Cleary, the Imperial Palace was never on the market so we have to look at prices from “comparable” property values. Two values commonly cited are in the Ginza district, which borders on the Chiyoda district that includes the Imperial Palace itself. The first was for a 3 square meter corner sold for $600,000 dollars. The second one is $1.5 million per square meter ($139,000 per square foot) for office space.
The Palace itself, including gardens, is 3.41 square km. Using the three square meter corner as the base, the estimate for the palace is $852,500,000,000, a gigantic price tag for a single property. Even more astonishing, if we take the Ginza office space a reference point, the price balloons to over $5.1 trillion. For comparison, Japan’s GDP in 1989 was about 5.3 trillion dollars.
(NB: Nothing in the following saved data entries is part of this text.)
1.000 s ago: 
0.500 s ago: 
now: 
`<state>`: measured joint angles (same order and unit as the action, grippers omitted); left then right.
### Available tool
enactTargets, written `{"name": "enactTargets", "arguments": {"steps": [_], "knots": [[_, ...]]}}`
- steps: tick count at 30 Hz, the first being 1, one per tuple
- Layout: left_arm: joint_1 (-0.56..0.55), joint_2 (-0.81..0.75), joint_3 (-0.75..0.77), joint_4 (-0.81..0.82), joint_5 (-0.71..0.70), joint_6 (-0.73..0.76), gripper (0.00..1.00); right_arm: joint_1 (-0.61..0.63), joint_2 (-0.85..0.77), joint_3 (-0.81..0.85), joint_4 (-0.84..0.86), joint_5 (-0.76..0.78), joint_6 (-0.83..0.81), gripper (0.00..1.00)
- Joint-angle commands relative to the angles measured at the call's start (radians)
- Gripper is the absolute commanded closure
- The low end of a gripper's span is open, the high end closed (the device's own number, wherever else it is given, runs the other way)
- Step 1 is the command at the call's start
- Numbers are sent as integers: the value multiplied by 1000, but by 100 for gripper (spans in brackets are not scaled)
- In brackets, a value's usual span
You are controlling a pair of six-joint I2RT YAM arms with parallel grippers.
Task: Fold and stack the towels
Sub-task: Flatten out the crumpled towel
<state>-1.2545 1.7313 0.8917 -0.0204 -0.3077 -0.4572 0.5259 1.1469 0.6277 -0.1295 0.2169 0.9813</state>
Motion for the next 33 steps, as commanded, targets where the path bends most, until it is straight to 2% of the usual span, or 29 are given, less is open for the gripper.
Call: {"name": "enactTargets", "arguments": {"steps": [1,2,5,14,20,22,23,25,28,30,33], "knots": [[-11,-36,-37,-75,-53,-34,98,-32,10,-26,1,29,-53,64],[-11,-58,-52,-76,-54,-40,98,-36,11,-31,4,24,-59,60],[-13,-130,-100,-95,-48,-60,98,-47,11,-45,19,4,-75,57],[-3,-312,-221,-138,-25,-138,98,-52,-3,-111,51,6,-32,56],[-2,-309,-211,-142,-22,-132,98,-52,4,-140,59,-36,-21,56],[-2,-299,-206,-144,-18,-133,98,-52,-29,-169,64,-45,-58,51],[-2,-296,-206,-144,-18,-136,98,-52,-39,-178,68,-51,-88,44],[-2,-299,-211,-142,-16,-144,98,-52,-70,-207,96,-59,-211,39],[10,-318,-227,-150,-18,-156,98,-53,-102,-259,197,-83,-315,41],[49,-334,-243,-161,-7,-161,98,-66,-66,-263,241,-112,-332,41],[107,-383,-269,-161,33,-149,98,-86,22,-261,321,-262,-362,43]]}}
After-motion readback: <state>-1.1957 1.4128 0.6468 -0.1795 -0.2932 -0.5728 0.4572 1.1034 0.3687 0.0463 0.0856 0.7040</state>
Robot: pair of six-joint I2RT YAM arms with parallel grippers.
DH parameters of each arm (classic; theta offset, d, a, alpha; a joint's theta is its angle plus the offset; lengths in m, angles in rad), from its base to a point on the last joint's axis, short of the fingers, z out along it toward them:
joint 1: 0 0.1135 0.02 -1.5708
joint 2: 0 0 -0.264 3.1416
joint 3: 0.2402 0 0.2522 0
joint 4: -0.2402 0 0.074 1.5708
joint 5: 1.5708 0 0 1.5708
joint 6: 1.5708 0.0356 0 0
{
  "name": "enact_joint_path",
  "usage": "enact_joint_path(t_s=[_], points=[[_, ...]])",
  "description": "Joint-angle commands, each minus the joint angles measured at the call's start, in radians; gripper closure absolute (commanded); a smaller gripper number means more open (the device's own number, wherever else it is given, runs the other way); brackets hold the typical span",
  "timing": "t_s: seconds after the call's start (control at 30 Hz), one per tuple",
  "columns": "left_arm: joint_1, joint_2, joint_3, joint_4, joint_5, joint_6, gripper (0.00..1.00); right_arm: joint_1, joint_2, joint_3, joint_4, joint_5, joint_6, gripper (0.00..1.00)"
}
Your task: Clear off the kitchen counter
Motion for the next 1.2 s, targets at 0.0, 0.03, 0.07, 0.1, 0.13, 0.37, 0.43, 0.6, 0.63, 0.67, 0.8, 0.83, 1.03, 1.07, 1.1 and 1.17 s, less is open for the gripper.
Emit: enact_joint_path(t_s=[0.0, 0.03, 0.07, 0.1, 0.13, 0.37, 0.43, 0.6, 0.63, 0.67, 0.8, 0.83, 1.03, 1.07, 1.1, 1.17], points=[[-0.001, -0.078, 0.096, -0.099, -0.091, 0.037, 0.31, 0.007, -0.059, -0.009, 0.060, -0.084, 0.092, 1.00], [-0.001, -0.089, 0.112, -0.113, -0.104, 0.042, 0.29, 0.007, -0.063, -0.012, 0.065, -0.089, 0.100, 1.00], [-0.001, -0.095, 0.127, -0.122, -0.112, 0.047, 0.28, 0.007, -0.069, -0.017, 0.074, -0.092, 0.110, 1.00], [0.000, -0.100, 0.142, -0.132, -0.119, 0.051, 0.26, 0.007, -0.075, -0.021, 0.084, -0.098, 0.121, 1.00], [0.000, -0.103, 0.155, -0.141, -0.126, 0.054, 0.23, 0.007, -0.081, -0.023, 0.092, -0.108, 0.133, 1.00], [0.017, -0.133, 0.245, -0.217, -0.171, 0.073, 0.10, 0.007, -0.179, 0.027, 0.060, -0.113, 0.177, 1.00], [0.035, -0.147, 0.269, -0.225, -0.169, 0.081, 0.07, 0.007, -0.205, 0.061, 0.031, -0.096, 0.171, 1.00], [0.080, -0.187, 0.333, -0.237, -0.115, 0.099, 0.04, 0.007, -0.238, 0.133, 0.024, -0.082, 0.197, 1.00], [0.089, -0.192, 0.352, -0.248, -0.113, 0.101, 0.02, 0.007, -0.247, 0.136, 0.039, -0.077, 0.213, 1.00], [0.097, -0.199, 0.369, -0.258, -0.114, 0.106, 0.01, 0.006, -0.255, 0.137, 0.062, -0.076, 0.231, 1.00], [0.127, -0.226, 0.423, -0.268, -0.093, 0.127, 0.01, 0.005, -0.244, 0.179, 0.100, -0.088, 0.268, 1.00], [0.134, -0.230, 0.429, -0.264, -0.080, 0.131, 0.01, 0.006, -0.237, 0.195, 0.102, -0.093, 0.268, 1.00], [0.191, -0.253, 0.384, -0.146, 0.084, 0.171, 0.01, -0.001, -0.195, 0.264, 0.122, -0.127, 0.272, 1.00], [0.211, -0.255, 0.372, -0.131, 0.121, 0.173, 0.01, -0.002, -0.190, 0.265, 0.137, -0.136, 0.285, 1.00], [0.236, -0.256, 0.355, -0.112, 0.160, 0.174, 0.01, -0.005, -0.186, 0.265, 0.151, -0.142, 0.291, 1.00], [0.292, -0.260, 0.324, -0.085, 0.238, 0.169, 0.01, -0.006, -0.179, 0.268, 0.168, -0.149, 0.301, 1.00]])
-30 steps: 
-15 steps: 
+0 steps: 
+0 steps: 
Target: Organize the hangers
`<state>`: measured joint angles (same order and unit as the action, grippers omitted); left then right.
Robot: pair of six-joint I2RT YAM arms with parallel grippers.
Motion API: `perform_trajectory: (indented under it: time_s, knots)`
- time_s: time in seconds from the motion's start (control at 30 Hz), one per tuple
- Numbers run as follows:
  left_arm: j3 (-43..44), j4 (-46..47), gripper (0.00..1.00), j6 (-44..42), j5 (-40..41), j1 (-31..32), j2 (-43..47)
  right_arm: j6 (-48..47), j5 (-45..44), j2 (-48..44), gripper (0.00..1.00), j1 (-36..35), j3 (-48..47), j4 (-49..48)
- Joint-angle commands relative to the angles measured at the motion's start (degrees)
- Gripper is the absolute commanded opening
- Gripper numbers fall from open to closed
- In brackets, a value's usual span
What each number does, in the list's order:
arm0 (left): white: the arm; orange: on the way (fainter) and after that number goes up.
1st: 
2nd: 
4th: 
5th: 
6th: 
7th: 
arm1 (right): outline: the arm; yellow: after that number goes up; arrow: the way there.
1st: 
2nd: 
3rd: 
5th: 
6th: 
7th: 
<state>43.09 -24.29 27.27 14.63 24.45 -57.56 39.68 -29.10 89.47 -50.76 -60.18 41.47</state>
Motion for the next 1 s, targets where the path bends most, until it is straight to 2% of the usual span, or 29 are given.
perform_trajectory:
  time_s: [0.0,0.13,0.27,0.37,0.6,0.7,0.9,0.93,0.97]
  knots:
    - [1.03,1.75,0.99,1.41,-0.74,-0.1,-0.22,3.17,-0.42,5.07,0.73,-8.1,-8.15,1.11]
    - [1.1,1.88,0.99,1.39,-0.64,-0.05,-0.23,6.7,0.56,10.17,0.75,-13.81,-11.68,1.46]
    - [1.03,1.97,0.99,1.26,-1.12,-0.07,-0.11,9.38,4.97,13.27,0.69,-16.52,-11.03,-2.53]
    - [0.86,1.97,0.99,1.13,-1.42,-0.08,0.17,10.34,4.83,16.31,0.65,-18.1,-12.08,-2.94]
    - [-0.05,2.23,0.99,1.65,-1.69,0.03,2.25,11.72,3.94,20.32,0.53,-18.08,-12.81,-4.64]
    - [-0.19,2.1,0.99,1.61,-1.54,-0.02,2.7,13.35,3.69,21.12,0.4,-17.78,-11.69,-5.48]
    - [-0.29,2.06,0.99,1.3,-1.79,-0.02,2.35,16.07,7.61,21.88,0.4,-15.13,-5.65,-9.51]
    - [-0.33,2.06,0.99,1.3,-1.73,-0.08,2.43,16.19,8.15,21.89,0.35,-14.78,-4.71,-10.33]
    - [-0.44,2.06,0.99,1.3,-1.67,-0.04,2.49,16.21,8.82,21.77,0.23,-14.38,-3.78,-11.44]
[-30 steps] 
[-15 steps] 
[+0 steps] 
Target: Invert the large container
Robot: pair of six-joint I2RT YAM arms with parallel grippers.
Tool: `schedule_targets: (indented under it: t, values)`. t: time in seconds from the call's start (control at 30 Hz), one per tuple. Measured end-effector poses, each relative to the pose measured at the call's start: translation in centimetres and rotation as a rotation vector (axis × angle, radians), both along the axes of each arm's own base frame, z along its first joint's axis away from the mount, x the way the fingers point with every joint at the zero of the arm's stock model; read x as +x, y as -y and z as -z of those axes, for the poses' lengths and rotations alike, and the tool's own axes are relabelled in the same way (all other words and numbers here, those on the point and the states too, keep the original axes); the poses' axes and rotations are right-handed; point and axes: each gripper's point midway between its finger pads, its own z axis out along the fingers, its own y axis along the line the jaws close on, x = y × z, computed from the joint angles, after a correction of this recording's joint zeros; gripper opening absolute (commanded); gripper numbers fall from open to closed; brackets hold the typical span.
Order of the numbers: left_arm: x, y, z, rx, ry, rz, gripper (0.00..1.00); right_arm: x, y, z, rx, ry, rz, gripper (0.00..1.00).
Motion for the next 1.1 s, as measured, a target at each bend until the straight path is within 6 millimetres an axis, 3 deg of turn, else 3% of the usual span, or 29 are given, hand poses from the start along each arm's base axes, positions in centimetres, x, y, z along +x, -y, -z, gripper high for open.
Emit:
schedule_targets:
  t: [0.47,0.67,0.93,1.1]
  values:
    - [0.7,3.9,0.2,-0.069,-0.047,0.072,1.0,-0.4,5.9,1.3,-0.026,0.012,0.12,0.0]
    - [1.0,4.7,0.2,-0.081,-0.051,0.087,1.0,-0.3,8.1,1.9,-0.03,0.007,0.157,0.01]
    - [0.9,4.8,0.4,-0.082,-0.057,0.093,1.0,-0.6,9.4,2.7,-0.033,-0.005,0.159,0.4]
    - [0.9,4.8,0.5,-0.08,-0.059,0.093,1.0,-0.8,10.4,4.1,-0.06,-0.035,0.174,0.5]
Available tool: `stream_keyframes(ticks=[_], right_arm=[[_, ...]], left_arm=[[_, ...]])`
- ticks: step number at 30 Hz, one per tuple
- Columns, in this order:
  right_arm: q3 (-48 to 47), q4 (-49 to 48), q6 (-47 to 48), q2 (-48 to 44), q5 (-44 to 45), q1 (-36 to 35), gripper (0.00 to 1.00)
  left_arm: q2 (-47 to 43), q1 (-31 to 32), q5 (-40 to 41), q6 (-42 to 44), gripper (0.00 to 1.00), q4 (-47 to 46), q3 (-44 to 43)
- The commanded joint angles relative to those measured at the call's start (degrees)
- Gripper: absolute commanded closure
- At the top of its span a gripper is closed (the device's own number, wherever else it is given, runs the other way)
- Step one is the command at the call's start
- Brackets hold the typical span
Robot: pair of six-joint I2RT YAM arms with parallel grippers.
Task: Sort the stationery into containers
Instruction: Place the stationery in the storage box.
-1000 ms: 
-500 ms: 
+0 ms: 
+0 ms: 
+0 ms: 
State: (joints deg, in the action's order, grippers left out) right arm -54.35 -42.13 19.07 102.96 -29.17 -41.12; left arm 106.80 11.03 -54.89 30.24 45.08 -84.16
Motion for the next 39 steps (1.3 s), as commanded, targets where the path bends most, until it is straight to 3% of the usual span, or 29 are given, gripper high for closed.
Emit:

There are no available data about California’s total real estate value during that period. However, a back of-the-envelope calculation, using current values and factoring inflation rate, puts the total value of California’s real estate in 2015 at $2.45 trillion. The US inflation rate from 1989 to 2015 is about 1.91%. This comes to a range in value for all of California real estate to be from $1.6 trillion to an upper bound of $9.77 trillion.
All this suggests that the depiction that I read fifteen years ago might be true (presuming of course that the real estate values held). And thus providing an interesting example of what a runaway positive feedback loop can do before it finally runs out of steam. The economic crash that followed dropped real estate prices to approximately 1% of its price at their height, which triggered the Lost Decade era and brought an end to these sort of comparisons.